Provided entries:
*** Block opens ***

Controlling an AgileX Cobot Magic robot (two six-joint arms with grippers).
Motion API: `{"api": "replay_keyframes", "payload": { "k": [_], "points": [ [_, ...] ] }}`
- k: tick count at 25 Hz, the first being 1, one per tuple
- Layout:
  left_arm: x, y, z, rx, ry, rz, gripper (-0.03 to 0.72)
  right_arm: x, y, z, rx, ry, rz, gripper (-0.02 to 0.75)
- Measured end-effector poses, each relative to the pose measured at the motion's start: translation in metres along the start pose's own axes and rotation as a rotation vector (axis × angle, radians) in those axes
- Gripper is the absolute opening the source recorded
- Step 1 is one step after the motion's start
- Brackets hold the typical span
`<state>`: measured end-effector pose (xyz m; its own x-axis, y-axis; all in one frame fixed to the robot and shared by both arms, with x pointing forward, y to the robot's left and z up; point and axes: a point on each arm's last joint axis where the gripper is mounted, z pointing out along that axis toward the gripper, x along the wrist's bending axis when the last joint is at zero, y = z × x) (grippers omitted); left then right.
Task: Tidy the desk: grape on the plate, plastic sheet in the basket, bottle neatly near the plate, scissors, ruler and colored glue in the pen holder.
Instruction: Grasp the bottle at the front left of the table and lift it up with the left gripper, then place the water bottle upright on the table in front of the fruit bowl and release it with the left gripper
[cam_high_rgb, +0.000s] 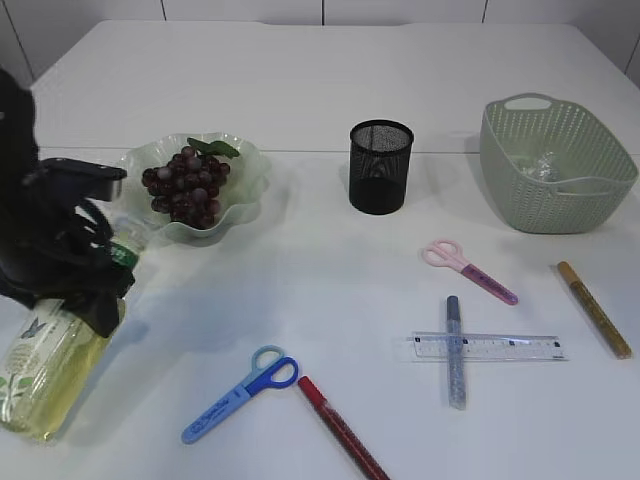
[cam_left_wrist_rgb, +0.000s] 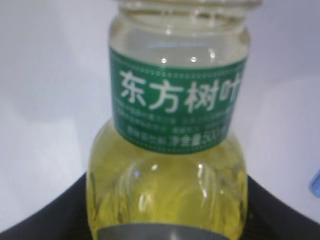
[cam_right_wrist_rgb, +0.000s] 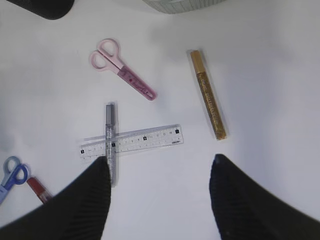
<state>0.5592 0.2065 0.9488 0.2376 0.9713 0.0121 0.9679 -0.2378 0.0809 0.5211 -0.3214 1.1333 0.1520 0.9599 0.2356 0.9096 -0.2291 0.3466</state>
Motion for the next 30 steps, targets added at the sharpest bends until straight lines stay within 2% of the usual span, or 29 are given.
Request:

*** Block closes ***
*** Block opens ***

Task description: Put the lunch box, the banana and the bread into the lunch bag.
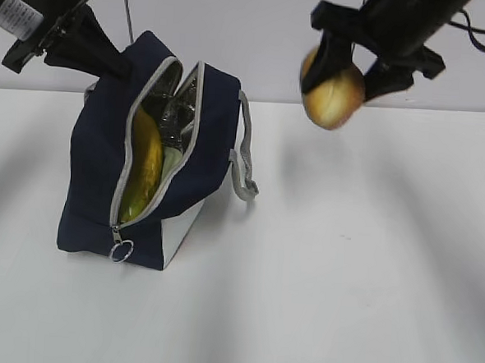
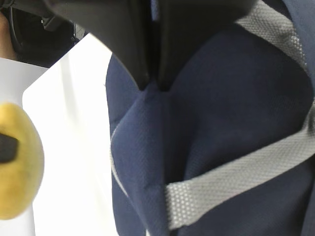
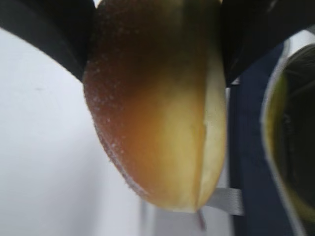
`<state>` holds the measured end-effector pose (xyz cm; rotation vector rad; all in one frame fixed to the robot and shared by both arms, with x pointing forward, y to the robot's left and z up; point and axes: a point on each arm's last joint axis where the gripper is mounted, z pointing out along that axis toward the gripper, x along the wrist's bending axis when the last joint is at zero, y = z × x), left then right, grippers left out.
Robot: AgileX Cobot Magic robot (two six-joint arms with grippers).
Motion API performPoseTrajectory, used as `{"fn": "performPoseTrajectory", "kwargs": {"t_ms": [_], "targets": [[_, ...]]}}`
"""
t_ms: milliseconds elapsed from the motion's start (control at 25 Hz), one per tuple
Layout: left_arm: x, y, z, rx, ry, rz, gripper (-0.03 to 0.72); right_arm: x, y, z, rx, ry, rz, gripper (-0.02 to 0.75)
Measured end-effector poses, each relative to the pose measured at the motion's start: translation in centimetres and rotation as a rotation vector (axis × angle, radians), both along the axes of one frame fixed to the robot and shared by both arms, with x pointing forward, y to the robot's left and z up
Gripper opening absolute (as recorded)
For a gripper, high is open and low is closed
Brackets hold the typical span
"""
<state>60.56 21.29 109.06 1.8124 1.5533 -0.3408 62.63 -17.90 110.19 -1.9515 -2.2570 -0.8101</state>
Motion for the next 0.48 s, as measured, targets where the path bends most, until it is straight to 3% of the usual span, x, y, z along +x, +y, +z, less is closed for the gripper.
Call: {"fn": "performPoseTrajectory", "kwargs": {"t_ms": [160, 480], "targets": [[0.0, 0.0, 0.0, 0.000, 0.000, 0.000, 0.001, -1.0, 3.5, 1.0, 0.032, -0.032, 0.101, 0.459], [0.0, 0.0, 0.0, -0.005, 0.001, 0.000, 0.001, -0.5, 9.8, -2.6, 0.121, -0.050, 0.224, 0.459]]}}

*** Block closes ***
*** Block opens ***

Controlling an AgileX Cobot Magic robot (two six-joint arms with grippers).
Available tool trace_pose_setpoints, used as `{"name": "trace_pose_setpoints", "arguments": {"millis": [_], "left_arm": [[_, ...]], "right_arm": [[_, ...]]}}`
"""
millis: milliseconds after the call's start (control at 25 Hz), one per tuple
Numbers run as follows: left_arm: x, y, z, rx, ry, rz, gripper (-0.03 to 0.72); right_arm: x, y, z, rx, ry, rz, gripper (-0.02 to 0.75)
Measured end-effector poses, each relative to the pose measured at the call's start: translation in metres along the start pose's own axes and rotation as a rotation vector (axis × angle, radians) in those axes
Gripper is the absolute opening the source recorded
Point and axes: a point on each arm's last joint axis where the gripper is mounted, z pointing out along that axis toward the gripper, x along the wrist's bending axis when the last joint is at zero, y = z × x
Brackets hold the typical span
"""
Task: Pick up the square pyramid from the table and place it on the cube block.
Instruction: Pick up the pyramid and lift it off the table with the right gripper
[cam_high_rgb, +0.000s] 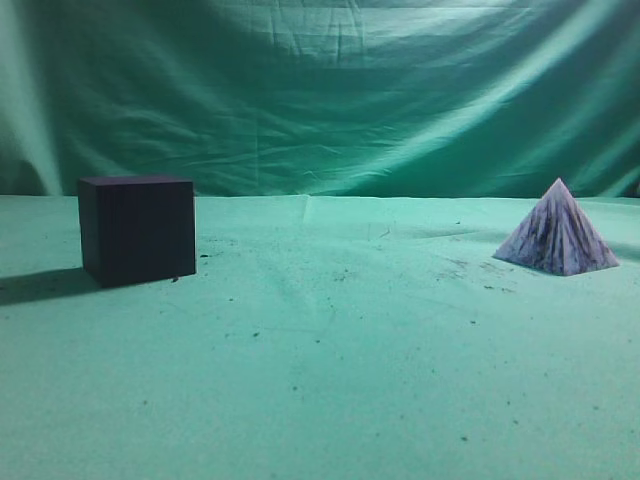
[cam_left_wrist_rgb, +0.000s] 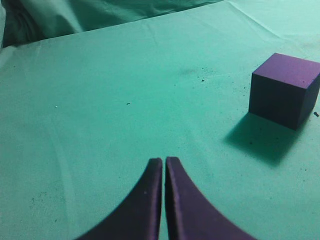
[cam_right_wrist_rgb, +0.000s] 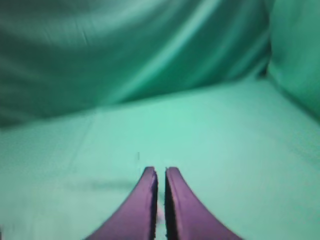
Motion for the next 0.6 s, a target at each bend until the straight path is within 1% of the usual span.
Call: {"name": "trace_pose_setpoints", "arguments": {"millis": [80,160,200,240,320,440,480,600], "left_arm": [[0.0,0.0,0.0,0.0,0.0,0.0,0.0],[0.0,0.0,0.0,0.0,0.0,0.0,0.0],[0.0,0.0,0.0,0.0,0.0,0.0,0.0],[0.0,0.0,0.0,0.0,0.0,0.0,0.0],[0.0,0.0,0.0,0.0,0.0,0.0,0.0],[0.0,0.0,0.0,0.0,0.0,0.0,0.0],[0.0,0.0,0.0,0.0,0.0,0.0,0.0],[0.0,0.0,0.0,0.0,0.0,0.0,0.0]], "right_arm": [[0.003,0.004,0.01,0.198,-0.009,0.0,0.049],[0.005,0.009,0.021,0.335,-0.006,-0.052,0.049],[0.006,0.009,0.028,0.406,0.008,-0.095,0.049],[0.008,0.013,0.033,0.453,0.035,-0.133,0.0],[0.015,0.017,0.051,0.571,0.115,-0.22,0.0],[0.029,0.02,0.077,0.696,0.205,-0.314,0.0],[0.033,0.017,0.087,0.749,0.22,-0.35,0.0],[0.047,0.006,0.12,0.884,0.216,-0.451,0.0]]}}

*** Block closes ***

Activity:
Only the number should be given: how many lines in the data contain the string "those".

Task response:
2